--- WHAT TO PRODUCE ---
Reproduce the listing below exactly, except for its pictures.
==*==
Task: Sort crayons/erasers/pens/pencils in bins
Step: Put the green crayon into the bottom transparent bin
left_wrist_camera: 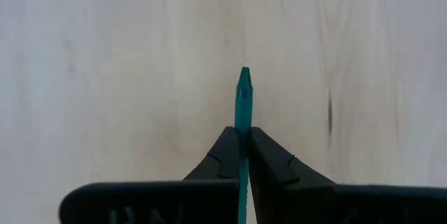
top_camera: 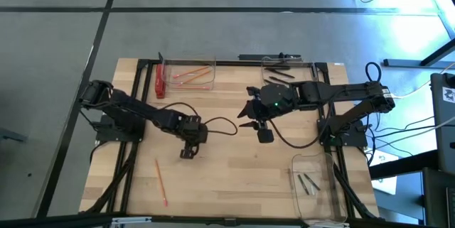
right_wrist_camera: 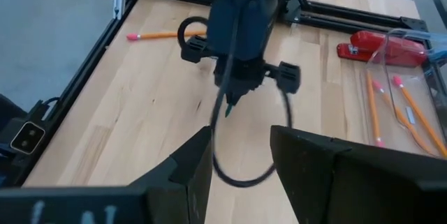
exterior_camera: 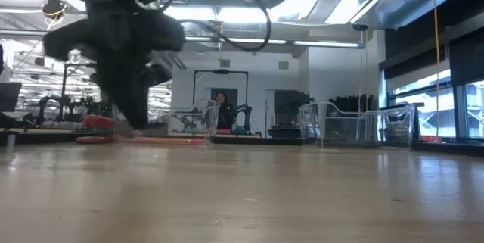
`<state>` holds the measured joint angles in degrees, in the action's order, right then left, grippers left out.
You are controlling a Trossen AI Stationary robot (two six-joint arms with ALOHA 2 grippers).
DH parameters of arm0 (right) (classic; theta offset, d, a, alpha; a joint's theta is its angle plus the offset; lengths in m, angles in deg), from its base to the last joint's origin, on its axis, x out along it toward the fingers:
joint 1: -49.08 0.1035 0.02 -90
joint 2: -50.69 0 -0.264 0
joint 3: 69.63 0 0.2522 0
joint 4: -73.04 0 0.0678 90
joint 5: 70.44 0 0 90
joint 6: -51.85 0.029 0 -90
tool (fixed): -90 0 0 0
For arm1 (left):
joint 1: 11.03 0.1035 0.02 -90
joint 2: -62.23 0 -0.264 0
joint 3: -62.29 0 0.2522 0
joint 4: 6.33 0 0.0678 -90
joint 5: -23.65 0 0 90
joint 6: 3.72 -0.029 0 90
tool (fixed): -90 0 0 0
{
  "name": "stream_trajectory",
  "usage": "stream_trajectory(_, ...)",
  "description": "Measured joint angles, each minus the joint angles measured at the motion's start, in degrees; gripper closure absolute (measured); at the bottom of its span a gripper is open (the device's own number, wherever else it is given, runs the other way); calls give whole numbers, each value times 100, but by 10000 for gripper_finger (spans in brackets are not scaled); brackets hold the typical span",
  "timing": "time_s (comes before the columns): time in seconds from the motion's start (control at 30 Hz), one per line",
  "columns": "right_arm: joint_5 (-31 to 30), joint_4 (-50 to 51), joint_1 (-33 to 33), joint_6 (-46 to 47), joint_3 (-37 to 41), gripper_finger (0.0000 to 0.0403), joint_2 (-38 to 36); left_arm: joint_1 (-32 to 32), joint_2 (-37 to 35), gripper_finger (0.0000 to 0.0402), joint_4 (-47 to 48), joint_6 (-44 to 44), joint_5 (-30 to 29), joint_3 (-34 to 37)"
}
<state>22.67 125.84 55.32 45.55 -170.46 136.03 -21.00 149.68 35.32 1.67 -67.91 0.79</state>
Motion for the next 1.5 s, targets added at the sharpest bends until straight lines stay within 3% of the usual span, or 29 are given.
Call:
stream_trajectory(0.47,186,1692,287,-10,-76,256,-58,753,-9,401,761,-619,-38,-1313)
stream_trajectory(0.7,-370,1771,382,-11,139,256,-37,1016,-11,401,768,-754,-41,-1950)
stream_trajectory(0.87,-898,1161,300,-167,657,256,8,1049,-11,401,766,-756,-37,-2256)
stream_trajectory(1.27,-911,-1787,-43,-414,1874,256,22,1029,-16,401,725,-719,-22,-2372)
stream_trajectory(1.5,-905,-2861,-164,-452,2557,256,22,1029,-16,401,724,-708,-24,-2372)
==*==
--- ANSWER TO THE EXERCISE ---
Task: Sort crayons/erasers/pens/pencils in bins
Step: Put the green crayon into the bottom transparent bin
left_wrist_camera: 
top_camera: 
right_wrist_camera: 
exterior_camera: 
`<state>` holds the measured joint angles in degrees, in the action's order, right then left, grippers left out.
You are controlling a Trossen AI Stationary robot (two six-joint arms with ALOHA 2 grippers).
DH parameters of arm0 (right) (classic; theta offset, d, a, alpha; a joint's theta is its angle plus the offset; lengths in m, angles in deg), from its base to the last joint's origin, on its axis, x out along it toward the fingers:
joint 1: -49.08 0.1035 0.02 -90
joint 2: -50.69 0 -0.264 0
joint 3: 69.63 0 0.2522 0
joint 4: -73.04 0 0.0678 90
joint 5: 70.44 0 0 90
joint 6: -51.85 0.029 0 -90
tool (fixed): -90 0 0 0
For arm1 (left):
joint 1: 11.03 0.1035 0.02 -90
joint 2: -62.23 0 -0.264 0
joint 3: -62.29 0 0.2522 0
joint 4: 6.33 0 0.0678 -90
joint 5: -23.65 0 0 90
joint 6: 3.72 -0.029 0 90
tool (fixed): -90 0 0 0
{
  "name": "stream_trajectory",
  "usage": "stream_trajectory(_, ...)",
  "description": "Measured joint angles, each minus the joint angles measured at the motion's start, in degrees; gripper closure absolute (measured); at the bottom of its span a gripper is open (the device's own number, wherever else it is given, runs the other way); calls give whole numbers, each value times 100, but by 10000 for gripper_finger (spans in brackets are not scaled); brackets hold the typical span",
  "timing": "time_s (comes before the columns): time in seconds from the motion's start (control at 30 Hz), one per line",
  "columns": "right_arm: joint_5 (-31 to 30), joint_4 (-50 to 51), joint_1 (-33 to 33), joint_6 (-46 to 47), joint_3 (-37 to 41), gripper_finger (0.0000 to 0.0403), joint_2 (-38 to 36); left_arm: joint_1 (-32 to 32), joint_2 (-37 to 35), gripper_finger (0.0000 to 0.0402), joint_4 (-47 to 48), joint_6 (-44 to 44), joint_5 (-30 to 29), joint_3 (-34 to 37)"
}
<state>22.67 125.84 55.32 45.55 -170.46 136.03 -21.00 149.68 35.32 1.67 -67.91 0.79</state>
Motion for the next 1.5 s, targets added at the sharpest bends until straight lines stay within 3% of the usual span, or 29 are given.
Call:
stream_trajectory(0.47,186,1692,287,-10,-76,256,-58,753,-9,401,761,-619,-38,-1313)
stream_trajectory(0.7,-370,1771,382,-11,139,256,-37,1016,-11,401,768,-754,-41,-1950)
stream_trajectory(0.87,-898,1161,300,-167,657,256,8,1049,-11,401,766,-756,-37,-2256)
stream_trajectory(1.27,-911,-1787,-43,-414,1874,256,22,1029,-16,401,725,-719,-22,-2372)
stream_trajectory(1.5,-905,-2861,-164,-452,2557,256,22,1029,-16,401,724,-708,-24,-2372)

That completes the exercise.